- ACTION ITEM -
Please give back word for word the lines of the material below between the line containing "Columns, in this" and the line containing "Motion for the", inclusive.

- EXERCISE DATA -
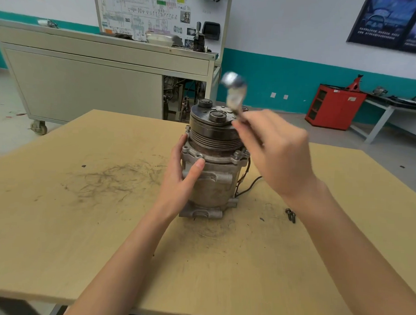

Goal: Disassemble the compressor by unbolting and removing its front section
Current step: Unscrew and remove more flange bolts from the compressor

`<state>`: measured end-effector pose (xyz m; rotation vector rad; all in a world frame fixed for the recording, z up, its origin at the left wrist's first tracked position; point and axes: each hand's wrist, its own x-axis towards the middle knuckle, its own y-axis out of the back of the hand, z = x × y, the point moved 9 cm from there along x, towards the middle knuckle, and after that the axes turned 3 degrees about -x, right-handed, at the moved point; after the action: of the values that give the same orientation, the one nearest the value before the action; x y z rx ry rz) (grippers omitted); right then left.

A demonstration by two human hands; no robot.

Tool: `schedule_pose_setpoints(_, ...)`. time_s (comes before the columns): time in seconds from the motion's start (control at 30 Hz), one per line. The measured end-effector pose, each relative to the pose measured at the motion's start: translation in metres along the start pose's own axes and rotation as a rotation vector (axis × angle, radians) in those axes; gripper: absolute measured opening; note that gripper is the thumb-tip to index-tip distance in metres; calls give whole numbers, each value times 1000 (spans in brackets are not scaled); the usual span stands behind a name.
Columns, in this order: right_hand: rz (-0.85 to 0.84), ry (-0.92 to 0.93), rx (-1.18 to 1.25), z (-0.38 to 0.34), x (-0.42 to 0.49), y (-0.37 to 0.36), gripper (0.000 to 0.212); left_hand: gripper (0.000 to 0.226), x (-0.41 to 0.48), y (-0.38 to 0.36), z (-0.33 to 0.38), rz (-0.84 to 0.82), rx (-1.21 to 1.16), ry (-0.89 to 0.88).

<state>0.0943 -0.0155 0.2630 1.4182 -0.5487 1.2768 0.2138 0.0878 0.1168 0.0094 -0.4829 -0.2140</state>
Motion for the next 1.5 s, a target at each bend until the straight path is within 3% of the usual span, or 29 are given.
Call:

- EXERCISE RESPONSE -
Columns, in this order: right_hand: rz (-0.85 to 0.84), ry (-0.92 to 0.93), rx (-1.18 to 1.25), z (-0.38 to 0.34), x (-0.42 to 0.49), y (-0.37 to 0.36), gripper (0.000 to 0.212); left_hand: gripper (0.000 to 0.226), x (-0.41 to 0.48), y (-0.38 to 0.36), z (-0.33 to 0.38), rz (-0.84 to 0.82), rx (-1.21 to 1.16), ry (-0.89 to 0.88).

<state>0.0943 -0.0155 0.2630 1.4182 -0.5487 1.2768 0.2138 0.0878 0.1168 0.0094 -0.4829 -0.2140</state>
Motion for the next 1.5 s, a target at each bend until the straight path is within 3% of the usual span, or 29 are given.

The response to the exercise is now finished.